「えぇっと、東京都北区……」
「佐々木さん」
チカチカする目を時々ギュッとつぶりながら、相変わらずパソコンと睨めっこをしていた私は、後ろからかけられた声に振り返った。
「……杉本マネージャー」
いつの間に部屋に入って来たのか、そこには杉本マネージャーが立っていて、「はい」と目の前に何か差し出された。
「え?」
「ちょっとだけ、休憩しようか」
にっこり笑いながら彼が差し出したのは、白い湯気を立てる紙コップ。
えっと、まだ業務中なんだけど……。
驚いて目をパチパチさせる私を見て、「コーヒー、ダメだった?」と、ちょっと首を傾げる彼に慌てて首を振る。
「い、いえ! でも、まだ仕事中……」
私の言葉を遮るように、“しー!”っと、人差し指を立てた杉本マネージャーは、またあの時のように、子供のような笑顔を浮かべて言ったんだ。

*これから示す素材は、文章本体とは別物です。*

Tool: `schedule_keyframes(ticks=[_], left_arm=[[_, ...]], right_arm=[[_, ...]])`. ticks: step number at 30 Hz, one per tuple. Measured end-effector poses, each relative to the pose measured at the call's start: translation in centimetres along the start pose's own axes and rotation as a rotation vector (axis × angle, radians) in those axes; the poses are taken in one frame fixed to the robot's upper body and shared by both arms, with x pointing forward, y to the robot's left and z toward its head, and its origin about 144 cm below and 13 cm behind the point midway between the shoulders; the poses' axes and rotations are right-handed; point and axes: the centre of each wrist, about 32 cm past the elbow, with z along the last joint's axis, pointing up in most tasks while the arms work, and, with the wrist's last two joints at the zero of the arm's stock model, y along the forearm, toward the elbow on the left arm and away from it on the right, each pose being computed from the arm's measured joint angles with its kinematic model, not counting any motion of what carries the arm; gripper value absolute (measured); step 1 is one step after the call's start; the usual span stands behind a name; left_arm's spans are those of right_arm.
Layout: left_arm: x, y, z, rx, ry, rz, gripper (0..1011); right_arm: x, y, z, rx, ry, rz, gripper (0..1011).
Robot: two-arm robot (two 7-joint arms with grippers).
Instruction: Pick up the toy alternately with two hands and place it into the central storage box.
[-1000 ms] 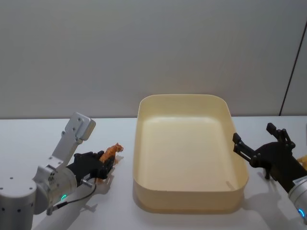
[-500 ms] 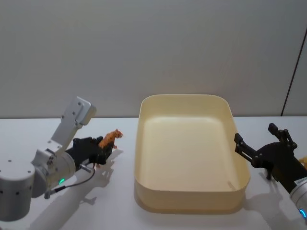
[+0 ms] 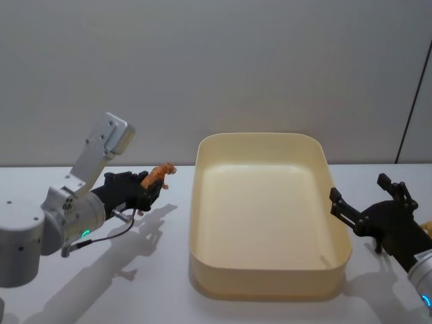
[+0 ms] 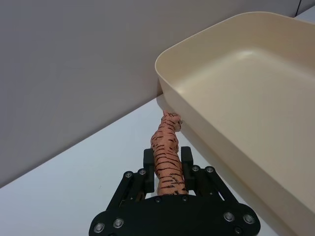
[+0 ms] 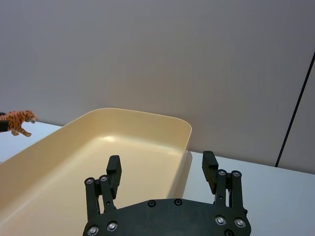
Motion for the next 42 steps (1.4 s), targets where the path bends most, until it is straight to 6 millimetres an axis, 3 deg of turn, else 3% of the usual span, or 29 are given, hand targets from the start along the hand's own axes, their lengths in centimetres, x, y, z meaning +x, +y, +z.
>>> schedule_keyframes(ticks=[25,42], left_arm=[[-1.2,-3.6,2.9,-0.041,-0.086,-0.109,295],[-0.8,-3.8,3.7,-0.063,-0.107,-0.043,295]], right_arm=[[0.0,0.0,0.0,0.000,0.000,0.000,1001],[0.0,0.0,0.0,0.000,0.000,0.000,1001]])
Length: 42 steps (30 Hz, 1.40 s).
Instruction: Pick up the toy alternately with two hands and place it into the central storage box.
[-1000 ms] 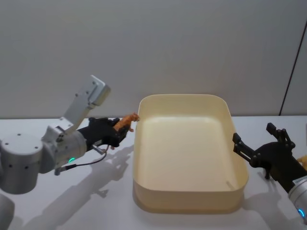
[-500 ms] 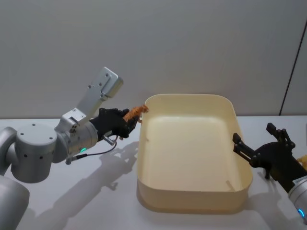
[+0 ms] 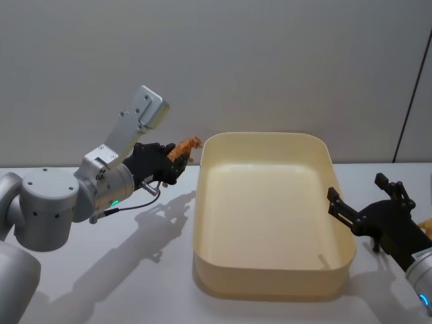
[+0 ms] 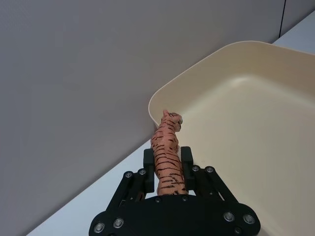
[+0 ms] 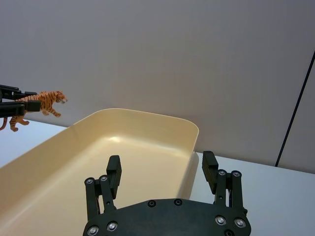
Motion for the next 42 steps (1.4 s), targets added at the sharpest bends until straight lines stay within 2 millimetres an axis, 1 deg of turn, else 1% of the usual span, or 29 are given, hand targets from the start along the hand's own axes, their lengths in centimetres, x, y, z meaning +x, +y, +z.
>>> schedule_keyframes(ticks=[9,20,33,35,36,38,39,41,42], left_arm=[[-0.2,0.1,0.6,-0.017,-0.012,-0.056,295],[-1.4,-0.4,1.5,-0.036,-0.019,-0.142,295],[-2.6,-1.2,1.8,-0.022,-0.051,-0.180,295],[-2.7,-1.2,1.8,-0.020,-0.056,-0.182,314],[-2.7,-1.3,1.7,-0.018,-0.060,-0.183,378],[-2.8,-1.3,1.7,-0.017,-0.063,-0.185,415],[-2.9,-1.4,1.7,-0.015,-0.067,-0.186,476],[-2.9,-1.4,1.7,-0.014,-0.069,-0.187,506],[-2.9,-1.5,1.7,-0.013,-0.070,-0.188,555]], right_arm=[[0.0,0.0,0.0,0.000,0.000,0.000,1001],[0.0,0.0,0.0,0.000,0.000,0.000,1001],[0.0,0.0,0.0,0.000,0.000,0.000,1001],[0.0,0.0,0.0,0.000,0.000,0.000,1001],[0.0,0.0,0.0,0.000,0.000,0.000,1001],[0.0,0.0,0.0,0.000,0.000,0.000,1001],[0.0,0.0,0.0,0.000,0.000,0.000,1001],[0.0,0.0,0.0,0.000,0.000,0.000,1001],[0.0,0.0,0.0,0.000,0.000,0.000,1001]])
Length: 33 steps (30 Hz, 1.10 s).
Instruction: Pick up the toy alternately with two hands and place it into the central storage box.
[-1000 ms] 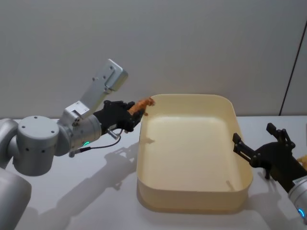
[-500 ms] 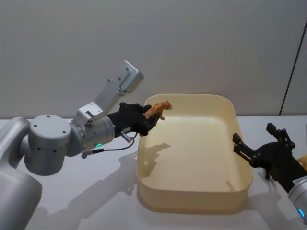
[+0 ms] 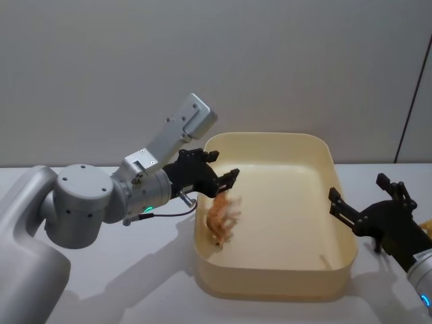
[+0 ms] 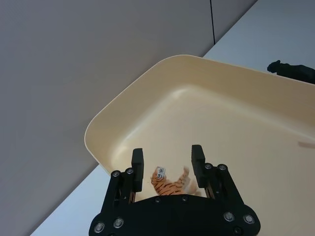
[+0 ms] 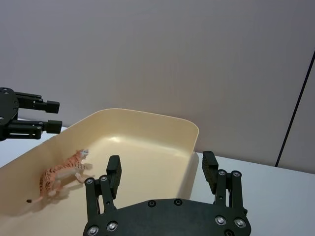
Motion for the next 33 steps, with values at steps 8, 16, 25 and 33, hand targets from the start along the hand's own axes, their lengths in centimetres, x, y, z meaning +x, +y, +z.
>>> schedule_keyframes(ticks=[8,16,25,33], left_arm=[[-0.17,-0.19,-0.02,0.005,-0.010,-0.004,810],[-0.25,-0.28,-0.02,0.008,-0.014,-0.006,1000],[-0.29,-0.34,-0.01,0.008,-0.017,-0.008,1001],[-0.32,-0.37,-0.02,0.009,-0.018,-0.009,1001]], right_arm=[[0.00,0.00,0.00,0.000,0.000,0.000,1001],[0.00,0.00,0.00,0.000,0.000,0.000,1001],[0.00,0.00,0.00,0.000,0.000,0.000,1001],[0.13,-0.32,0.20,0.003,-0.006,-0.004,1001]])
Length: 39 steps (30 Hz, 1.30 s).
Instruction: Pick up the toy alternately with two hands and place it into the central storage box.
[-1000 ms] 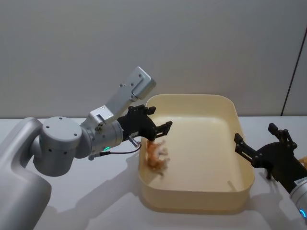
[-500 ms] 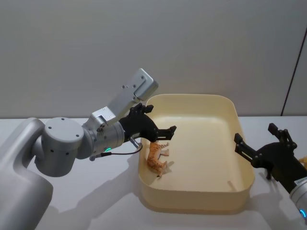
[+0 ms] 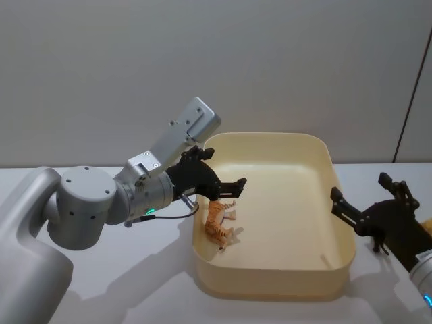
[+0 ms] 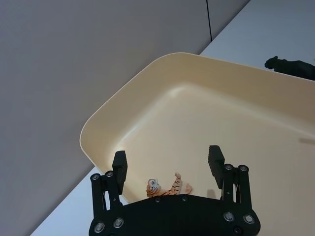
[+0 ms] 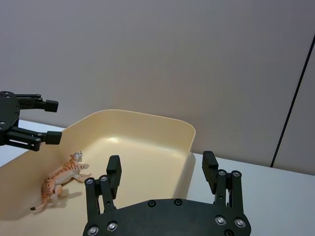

「佐々木さんは頑張ってるから特別。みんなには秘密!」
「秘密、ですか?」
「そう。言われたら、俺が困っちゃうし。一応、管理職だし?」
コーヒーを啜りながら、疑問系でそんな事を言うから、つい笑ってしまった。
「やっと笑ったな」
「……え?」
突然向けられた、彼の言葉と優しい眼差しに、胸がドキンと音を立てる。
「いや。ここ数ヶ月、あんまり笑った顔見てなかったから」
そう言うと、杉本マネージャーは自分の手元のカップに唇を寄せ、フッと笑った。